Paula C. DentonCore Faculty
Department of Education
Integrated Learning: Theory Into Practice
This course provides students with opportunities to acquire an historical perspective of the integrated day classroom. Students will learn to appreciate the value of an integrated approach to learning and gain experience in determining children’s characteristics, levels of development and needs through observation. Students will see the learning of creative, social and process skills as important components of the curriculum and learn how to plan and implement an interdisciplinary thematic study, which can satisfy the demands of the curriculum, as well as build on children’s experiences and meet the needs and interest of a variety of learners. They will explore issues and learn techniques of management, grouping, documentation, record keeping, display, evaluation, etc., and understand the implications of establishing a democratic classroom and a community for learning and sharing.
This course aims to eliminate math phobia for both children and adults. It is based on the premise that mathematics will be both accessible and enjoyable if understanding is derived from experience and strong links are made between that experience and abstract symbolism. Beginning with a consideration of how children learn mathematics, the course will focus on providing children with opportunities to put together their own mathematical understanding. Using concrete materials and hands on experiences, students will become actively involved with problems from a range of mathematical strands (number sense, geometry, measurement, pattern, probability) to illustrate how children can explore mathematics through problem solving and inquiry.
Discipline as Learning
The word discipline is derived from the latin root, disciplina, meaning “to learn”. Our goal as teachers is to guide children as they move from the need to have their behavior monitored and controlled by adults toward a growing ability to self monitor and control their own behavior.
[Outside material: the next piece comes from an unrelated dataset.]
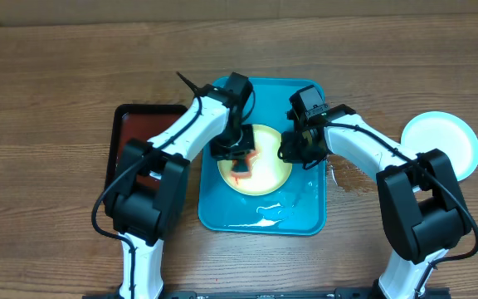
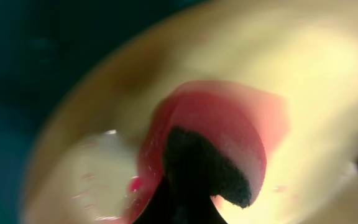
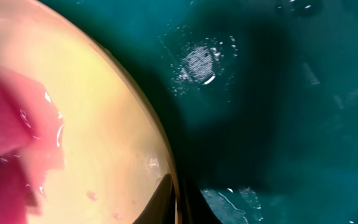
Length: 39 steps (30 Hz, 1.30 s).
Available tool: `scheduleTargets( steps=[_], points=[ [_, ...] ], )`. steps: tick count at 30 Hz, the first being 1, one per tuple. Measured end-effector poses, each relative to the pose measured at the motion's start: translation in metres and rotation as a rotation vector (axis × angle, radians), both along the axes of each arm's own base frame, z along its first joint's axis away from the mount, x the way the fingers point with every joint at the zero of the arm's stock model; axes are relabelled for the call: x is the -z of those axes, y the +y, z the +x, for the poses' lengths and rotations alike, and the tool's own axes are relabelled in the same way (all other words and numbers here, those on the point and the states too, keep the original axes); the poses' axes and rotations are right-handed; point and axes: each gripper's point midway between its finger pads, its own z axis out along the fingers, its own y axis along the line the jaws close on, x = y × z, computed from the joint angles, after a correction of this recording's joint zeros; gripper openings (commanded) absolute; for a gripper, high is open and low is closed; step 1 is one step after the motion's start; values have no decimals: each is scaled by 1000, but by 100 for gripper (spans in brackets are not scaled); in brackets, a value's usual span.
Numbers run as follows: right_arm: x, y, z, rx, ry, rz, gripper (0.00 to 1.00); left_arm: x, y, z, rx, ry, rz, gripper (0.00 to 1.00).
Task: Clean dirty plates on tray and stack at the side
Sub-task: 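Scrub the yellow plate with the sponge while the right gripper holds it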
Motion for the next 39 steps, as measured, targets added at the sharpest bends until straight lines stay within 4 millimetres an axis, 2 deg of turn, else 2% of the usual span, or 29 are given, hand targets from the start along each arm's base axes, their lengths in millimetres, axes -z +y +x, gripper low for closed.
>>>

This course will provide highly practical and respectful elementary classroom discipline strategies based on the principles of approaches such as Positive Discipline and Responsive Classroom. Topics will include 1) establishing clear expectations together with students, 2) practicing and coaching positive behavior, 3) respectfully stopping misbehavior, and 4) problem-solving behavior issues in collaboration with children. There will be time during each class for students to practice the strategies and consider ways to apply them to their own teaching situations.
The First Six Weeks of School
Using the book, The First Six Weeks of School (Denton and Kriete) as a starting point, participants will have opportunities to plan for the all-important opening weeks of schools in their own classrooms. Topics to be considered will include establishing routines, rules and consequences, creating a sense of belonging and significance for all students, and introducing academic curriculum while simultaneously building the social skills necessary for successful learning in an active and interactive environment. Approaches to classroom management in this course are based upon the work of Rudolph Driekurs and Jane Nelson and approaches such as Democratic Classrooms and The Responsive Classroom.